Draft Member and Provider Communications
I’m likely biased, but I think ChatGPT drafts average, not great content. That said, it can help brainstorm ideas and draft communications. For insurers, AI can help create member and provider communications. I wouldn’t rely on AI for a final draft, but it certainly can help craft drafts that humans then review and improve, saving time.
Refine Messages for Tone
Maybe you don’t trust AI to craft messages. But you might consider using it to adjust the tone or correct grammatical errors. You can use it to suggest improvements to existing content or one-on-one member communications, serving as an editor for your member services team. Sanding off the rough edges is a great use case for AI.

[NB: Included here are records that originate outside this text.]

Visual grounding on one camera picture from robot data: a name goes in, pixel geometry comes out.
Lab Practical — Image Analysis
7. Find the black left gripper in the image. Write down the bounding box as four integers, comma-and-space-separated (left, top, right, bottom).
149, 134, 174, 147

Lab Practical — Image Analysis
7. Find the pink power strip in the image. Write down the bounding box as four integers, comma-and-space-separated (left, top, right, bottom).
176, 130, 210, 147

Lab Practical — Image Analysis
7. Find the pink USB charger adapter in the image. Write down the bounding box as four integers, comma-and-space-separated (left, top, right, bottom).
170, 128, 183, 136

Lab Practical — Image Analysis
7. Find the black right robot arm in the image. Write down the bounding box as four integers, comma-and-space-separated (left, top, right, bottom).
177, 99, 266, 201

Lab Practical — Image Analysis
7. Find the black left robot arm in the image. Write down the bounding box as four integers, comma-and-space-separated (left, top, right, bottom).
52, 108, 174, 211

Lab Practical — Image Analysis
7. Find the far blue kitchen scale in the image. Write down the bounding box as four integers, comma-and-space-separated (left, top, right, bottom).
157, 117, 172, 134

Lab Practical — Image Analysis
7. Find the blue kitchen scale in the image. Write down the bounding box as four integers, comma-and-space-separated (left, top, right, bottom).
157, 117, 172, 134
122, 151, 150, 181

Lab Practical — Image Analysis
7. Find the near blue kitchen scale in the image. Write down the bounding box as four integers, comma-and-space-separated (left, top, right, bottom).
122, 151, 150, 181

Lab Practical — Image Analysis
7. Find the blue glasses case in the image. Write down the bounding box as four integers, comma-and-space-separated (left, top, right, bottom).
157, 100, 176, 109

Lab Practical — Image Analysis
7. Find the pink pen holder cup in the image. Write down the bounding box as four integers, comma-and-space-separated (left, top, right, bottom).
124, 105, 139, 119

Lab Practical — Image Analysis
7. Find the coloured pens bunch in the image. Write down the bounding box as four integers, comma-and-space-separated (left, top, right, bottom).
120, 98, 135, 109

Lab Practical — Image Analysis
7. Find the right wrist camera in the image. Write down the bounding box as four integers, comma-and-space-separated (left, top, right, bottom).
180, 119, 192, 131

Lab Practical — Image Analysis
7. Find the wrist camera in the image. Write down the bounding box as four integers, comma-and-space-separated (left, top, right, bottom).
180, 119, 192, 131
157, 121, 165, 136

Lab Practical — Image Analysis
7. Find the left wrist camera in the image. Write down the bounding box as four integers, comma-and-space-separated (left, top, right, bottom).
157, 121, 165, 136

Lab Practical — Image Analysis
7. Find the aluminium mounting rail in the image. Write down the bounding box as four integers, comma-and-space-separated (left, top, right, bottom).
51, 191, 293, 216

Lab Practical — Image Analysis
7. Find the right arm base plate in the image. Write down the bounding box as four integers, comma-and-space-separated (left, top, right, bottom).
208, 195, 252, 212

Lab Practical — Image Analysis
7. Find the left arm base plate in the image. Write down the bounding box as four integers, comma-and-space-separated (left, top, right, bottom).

You likely need to translate content into multiple languages. AI makes it easy to translate text into another language. You’ll want a native speaker to review and refine that content, but AI can significantly speed up your language translations by creating a first draft.
Many experts have predicted that AI may significantly impact the legal industry. But early returns show that AI may not be perfect, with reports of one law firm facing a $5,000 fine after they used ChatGPT to research court filings and it cited six fake cases.
AI may not be ready for primetime legal research just yet. But for the heavily regulated insurance industry, ChatGPT can summarize the key points of pending legislation or regulation. For quick regulatory interpretations, AI can be helpful.